Exercise requirements -
All lines from the one containing "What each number" to the end of the listing below should be output exactly; omit the pictures.

The data -
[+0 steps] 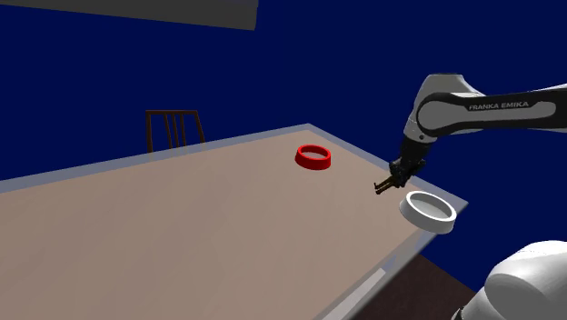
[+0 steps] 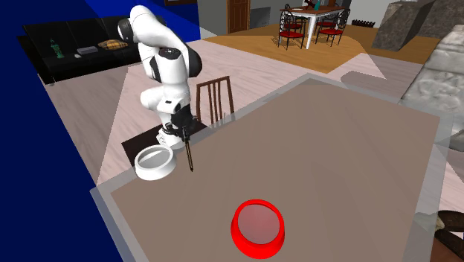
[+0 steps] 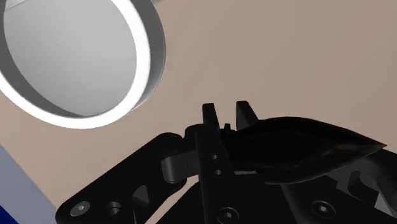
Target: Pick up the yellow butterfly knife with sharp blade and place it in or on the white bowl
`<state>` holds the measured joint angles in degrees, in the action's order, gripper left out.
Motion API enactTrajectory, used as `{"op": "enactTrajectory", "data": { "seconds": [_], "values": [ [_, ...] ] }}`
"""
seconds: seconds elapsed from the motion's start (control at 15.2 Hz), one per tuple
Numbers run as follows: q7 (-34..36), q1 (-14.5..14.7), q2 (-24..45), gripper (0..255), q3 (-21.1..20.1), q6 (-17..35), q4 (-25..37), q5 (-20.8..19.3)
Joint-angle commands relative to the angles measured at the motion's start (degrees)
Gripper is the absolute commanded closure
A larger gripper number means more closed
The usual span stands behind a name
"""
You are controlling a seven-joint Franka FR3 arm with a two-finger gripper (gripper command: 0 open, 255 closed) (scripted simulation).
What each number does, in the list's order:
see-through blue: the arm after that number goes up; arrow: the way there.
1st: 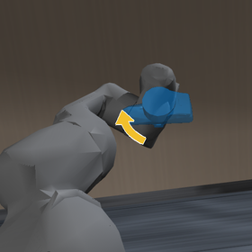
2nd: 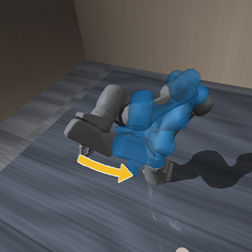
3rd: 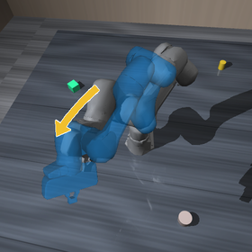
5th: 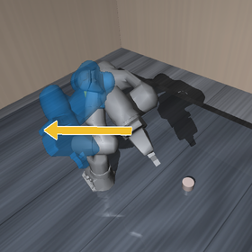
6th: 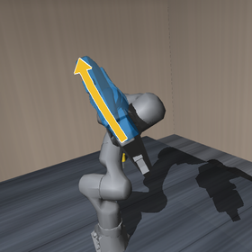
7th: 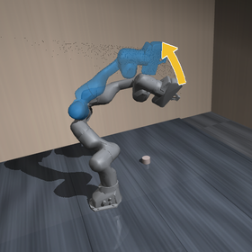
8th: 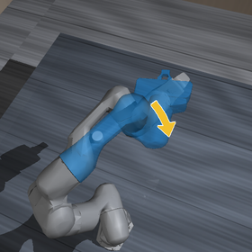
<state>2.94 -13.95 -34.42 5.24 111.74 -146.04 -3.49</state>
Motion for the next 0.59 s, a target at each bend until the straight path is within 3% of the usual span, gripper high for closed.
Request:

Exercise result -
What each number does, in the list's order:
see-through blue: the arm after that number goes up; arrow: the way there.
1st: 
2nd: 
3rd: 
5th: 
6th: 
7th: 
8th: 
<state>2.94 -13.95 -34.42 5.24 111.74 -146.04 -3.49</state>
Motion for the next 0.59 s, a target at each bend until the straight path is within 3% of the usual span, gripper high for closed.
Request:

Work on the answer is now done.